== What is required ==
In the material below, find all lines with the string "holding" and copy them.

== Record excerpts ==
══════════════════════════════

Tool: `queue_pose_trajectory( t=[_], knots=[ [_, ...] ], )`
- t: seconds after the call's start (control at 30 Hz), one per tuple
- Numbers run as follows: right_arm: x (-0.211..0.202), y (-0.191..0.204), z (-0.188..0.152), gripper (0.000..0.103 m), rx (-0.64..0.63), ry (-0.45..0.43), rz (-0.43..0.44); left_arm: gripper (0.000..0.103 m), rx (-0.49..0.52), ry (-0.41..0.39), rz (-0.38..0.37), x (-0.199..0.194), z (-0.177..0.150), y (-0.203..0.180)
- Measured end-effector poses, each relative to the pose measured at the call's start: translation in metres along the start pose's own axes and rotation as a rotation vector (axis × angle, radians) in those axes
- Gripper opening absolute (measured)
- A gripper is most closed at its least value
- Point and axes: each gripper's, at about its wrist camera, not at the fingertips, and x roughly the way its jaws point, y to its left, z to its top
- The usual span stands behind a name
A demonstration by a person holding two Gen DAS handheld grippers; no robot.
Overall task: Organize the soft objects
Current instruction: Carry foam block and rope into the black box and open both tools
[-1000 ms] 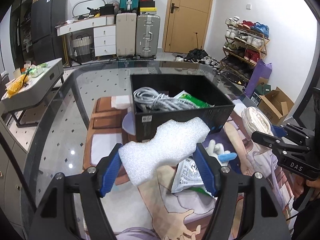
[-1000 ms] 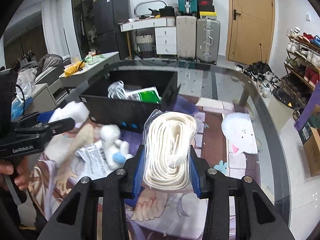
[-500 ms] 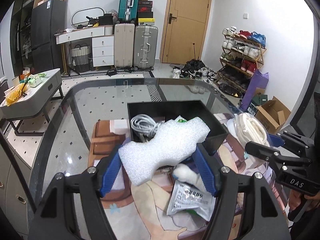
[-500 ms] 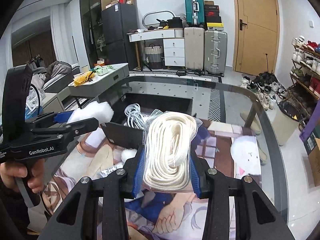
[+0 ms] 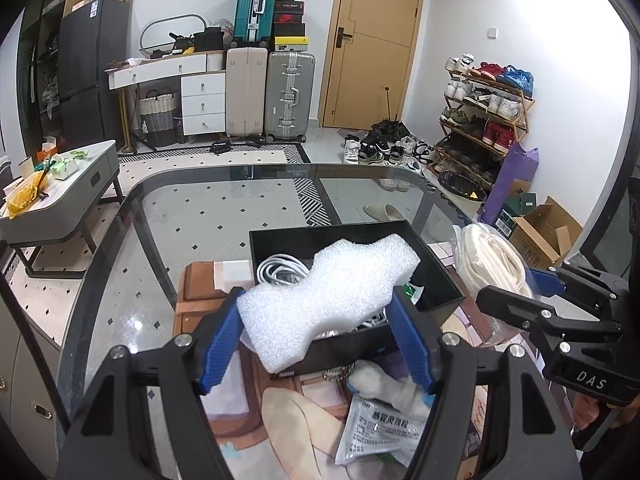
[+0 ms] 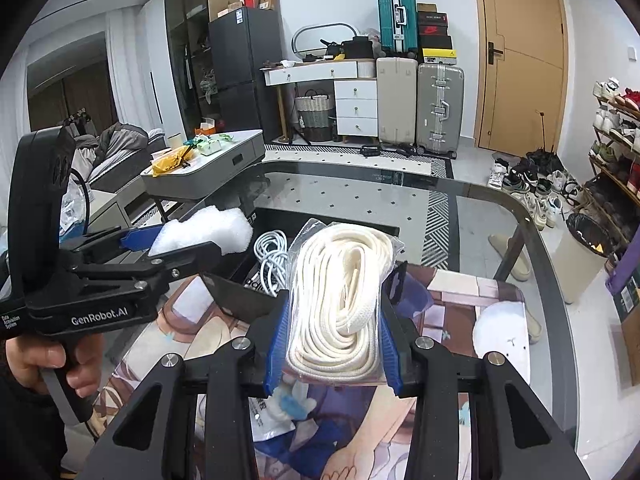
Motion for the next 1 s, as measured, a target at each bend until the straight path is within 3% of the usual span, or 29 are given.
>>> queue_pose_trajectory(
  t=[0.63,1.0],
  knots=[
    [0.062,-0.011,0.026,0.04,-0.022,0.066,0.017,0.07,-0.012,0.029,0.005,0.049,0.019,0.004],
    [0.098,-0.014,0.035,0.04,-0.055,0.106,0.018,0.07,0.016,0.049,0.047,0.073,0.017,0.001]
  ],
)
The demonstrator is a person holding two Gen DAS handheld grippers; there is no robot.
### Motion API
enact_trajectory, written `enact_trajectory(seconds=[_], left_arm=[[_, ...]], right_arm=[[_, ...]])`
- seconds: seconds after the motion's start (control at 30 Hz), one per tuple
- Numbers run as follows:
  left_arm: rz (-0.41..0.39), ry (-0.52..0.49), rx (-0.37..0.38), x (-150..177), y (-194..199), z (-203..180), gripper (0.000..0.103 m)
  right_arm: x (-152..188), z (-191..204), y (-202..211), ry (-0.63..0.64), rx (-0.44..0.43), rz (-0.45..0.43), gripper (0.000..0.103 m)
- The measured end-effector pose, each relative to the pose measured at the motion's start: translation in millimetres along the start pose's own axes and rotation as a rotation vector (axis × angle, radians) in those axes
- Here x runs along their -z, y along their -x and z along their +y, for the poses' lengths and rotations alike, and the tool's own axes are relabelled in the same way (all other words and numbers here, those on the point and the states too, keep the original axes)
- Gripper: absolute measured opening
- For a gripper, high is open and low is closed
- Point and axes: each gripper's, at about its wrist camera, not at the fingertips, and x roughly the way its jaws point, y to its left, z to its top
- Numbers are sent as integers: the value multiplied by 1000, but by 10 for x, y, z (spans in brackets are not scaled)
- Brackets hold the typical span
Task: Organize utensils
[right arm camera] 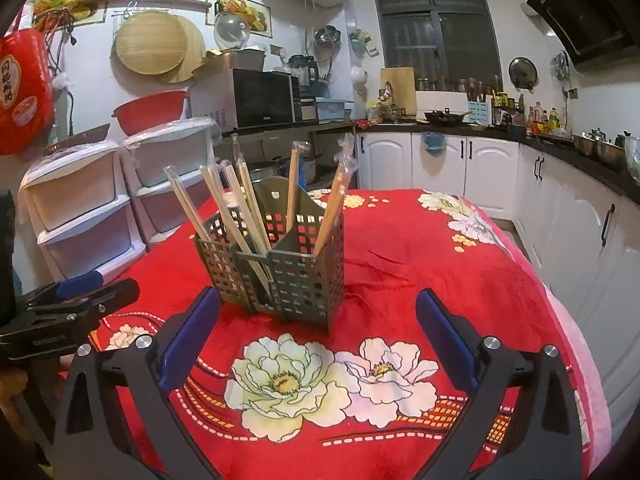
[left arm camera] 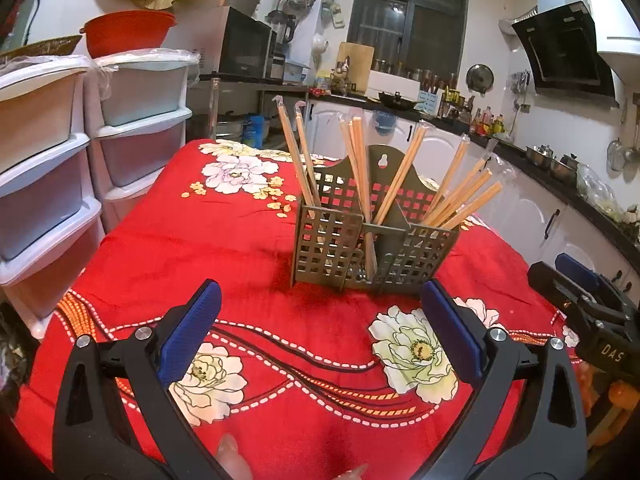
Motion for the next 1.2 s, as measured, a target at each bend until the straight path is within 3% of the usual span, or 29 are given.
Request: enact_trajectory(seconds=[0.5,1.2], left_arm=[[-80,-45,-16,292,-115,-102,91],[-50,10,-36,407,-262,48,91]], right_arm=[[336,-22,-62,6,19,-50,96],[487,-40,-169,10,22,-37,96]])
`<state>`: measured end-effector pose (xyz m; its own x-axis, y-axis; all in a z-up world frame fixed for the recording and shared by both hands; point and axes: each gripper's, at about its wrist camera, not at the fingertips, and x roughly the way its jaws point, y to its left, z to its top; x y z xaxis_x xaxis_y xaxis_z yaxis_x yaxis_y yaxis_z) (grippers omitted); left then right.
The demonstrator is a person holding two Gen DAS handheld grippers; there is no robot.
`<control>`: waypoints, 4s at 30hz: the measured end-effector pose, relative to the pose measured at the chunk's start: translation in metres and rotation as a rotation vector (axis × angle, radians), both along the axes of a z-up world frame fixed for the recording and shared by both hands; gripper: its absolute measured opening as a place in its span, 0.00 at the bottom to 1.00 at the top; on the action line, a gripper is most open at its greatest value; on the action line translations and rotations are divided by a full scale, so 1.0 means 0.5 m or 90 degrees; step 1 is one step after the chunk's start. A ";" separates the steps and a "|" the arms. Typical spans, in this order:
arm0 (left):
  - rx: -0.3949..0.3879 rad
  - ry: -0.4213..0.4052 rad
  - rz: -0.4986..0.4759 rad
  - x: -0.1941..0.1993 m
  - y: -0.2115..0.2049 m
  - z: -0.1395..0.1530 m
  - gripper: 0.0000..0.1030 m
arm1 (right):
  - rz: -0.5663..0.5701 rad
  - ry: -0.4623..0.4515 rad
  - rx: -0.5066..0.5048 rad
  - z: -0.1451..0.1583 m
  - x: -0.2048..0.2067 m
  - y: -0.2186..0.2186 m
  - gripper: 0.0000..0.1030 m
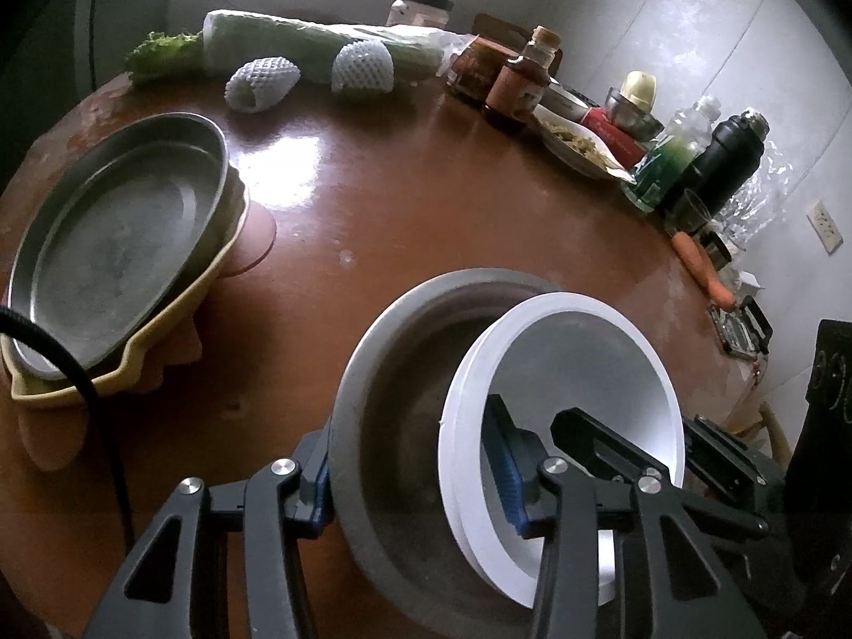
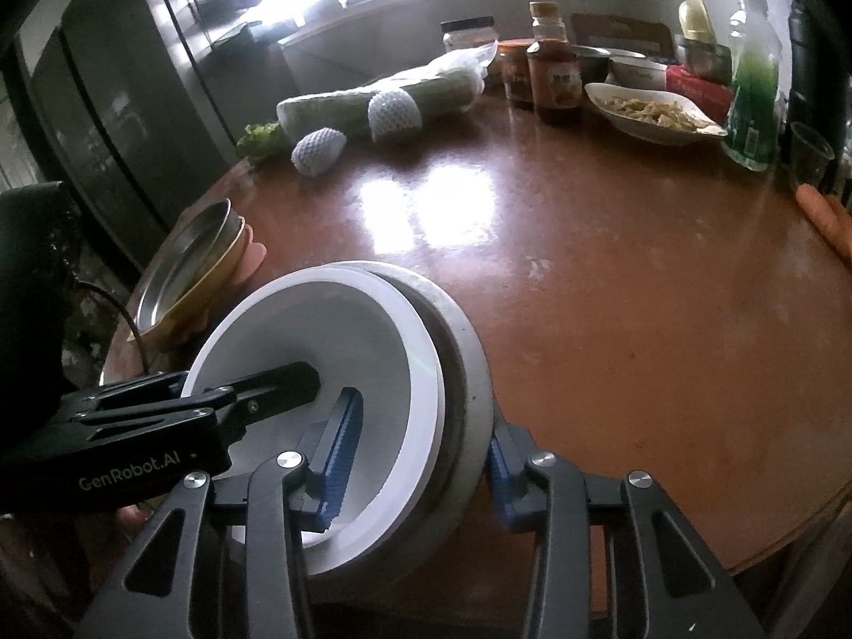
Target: Organize plates and bowls
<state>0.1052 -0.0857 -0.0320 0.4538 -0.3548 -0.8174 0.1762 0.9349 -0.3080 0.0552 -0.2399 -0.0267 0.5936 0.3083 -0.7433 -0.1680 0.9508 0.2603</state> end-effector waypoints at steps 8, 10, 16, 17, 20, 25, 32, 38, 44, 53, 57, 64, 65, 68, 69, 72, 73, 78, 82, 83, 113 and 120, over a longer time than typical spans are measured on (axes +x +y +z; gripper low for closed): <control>-0.007 -0.011 0.000 -0.008 0.014 0.014 0.45 | -0.006 -0.005 -0.011 0.008 0.001 0.012 0.38; -0.008 -0.015 0.001 -0.009 0.017 0.018 0.45 | -0.004 -0.007 -0.014 0.010 0.002 0.017 0.37; -0.018 -0.018 0.008 -0.014 0.031 0.022 0.45 | -0.005 -0.007 -0.007 0.016 0.006 0.025 0.34; -0.018 -0.021 0.009 -0.015 0.034 0.024 0.45 | -0.004 -0.010 -0.011 0.019 0.005 0.029 0.34; -0.023 -0.028 0.013 -0.019 0.043 0.034 0.45 | -0.002 -0.017 -0.011 0.029 0.004 0.035 0.34; -0.021 -0.045 0.017 -0.026 0.058 0.058 0.45 | 0.006 -0.035 -0.015 0.057 0.004 0.051 0.33; -0.014 -0.075 0.043 -0.033 0.102 0.101 0.45 | 0.020 -0.066 -0.008 0.098 0.005 0.092 0.33; -0.017 -0.093 0.070 -0.038 0.145 0.122 0.45 | 0.042 -0.085 -0.010 0.122 0.013 0.135 0.33; -0.015 -0.111 0.090 -0.036 0.189 0.144 0.45 | 0.064 -0.102 -0.017 0.142 0.026 0.183 0.33; -0.006 -0.132 0.124 -0.013 0.267 0.174 0.46 | 0.100 -0.124 -0.022 0.170 0.064 0.272 0.33; -0.002 -0.141 0.135 0.002 0.304 0.187 0.46 | 0.117 -0.134 -0.018 0.182 0.090 0.311 0.33; 0.007 -0.143 0.151 0.033 0.353 0.189 0.46 | 0.139 -0.136 -0.026 0.184 0.131 0.368 0.33; 0.005 -0.141 0.153 0.038 0.358 0.186 0.46 | 0.141 -0.135 -0.027 0.182 0.136 0.373 0.33; -0.001 -0.133 0.152 0.053 0.369 0.175 0.46 | 0.143 -0.130 -0.028 0.174 0.150 0.385 0.33; -0.002 -0.129 0.151 0.058 0.370 0.171 0.46 | 0.142 -0.128 -0.028 0.171 0.153 0.387 0.33; 0.000 -0.122 0.147 0.069 0.369 0.158 0.46 | 0.138 -0.116 -0.022 0.153 0.162 0.387 0.33; -0.001 -0.119 0.145 0.071 0.367 0.153 0.46 | 0.136 -0.113 -0.019 0.149 0.163 0.385 0.34; -0.010 -0.095 0.131 0.090 0.358 0.120 0.46 | 0.119 -0.093 -0.020 0.121 0.173 0.373 0.34; -0.008 -0.087 0.128 0.100 0.350 0.103 0.46 | 0.110 -0.082 -0.022 0.107 0.179 0.367 0.34; -0.007 -0.086 0.128 0.102 0.348 0.098 0.46 | 0.108 -0.081 -0.025 0.102 0.180 0.366 0.34; 0.003 -0.078 0.125 0.112 0.349 0.064 0.47 | 0.105 -0.085 -0.067 0.079 0.185 0.383 0.34; 0.015 -0.076 0.129 0.112 0.350 0.061 0.47 | 0.105 -0.091 -0.075 0.078 0.185 0.387 0.34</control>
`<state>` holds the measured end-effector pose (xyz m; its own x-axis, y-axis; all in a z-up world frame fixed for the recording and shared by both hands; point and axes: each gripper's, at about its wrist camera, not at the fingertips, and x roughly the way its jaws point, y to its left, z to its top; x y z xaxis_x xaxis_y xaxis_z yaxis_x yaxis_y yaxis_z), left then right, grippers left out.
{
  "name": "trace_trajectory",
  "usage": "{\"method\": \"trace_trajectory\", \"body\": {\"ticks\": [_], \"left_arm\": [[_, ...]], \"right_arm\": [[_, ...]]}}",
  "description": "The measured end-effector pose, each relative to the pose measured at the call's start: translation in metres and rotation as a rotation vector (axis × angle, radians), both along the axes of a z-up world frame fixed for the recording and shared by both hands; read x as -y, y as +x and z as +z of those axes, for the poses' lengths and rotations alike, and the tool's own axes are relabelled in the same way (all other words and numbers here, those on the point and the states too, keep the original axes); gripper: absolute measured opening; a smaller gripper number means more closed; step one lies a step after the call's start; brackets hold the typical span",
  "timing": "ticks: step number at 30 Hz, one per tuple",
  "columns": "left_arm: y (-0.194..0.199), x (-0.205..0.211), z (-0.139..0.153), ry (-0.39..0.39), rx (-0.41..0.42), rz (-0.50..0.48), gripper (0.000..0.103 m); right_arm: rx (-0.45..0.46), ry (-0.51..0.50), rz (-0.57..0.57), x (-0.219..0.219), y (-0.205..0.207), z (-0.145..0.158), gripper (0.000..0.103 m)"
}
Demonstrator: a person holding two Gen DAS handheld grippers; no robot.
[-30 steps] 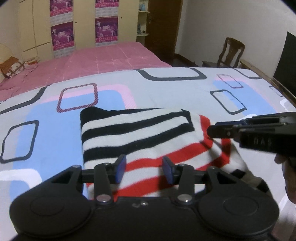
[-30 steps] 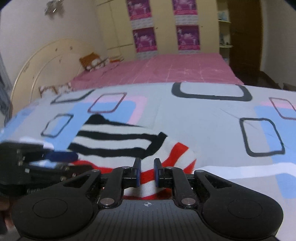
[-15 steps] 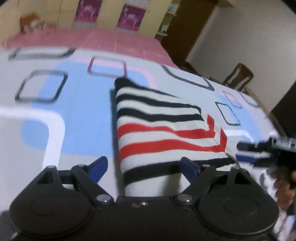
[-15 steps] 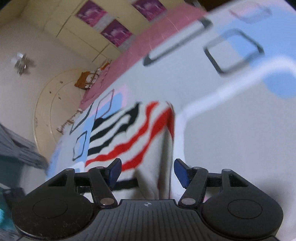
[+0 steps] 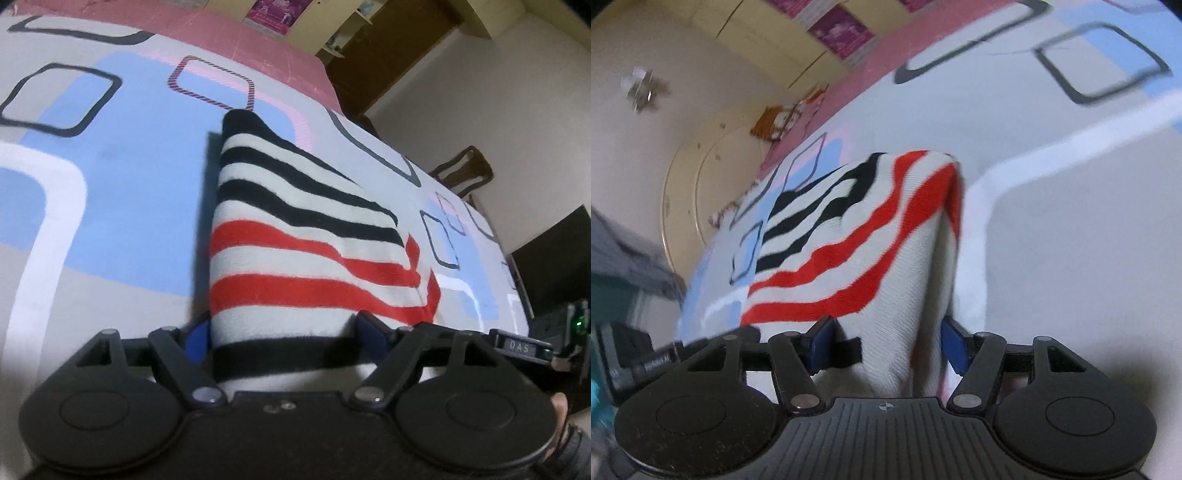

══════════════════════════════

== Result of the task ==
A demonstration by a person holding two Gen DAS handheld grippers; no robot.
The demonstrator is a person holding two Gen DAS handheld grippers; there is no robot.
The demonstrator is a person holding two Gen DAS handheld grippers; there is no robot.
Demonstrator: a person holding two Gen DAS handheld grippers; no robot.

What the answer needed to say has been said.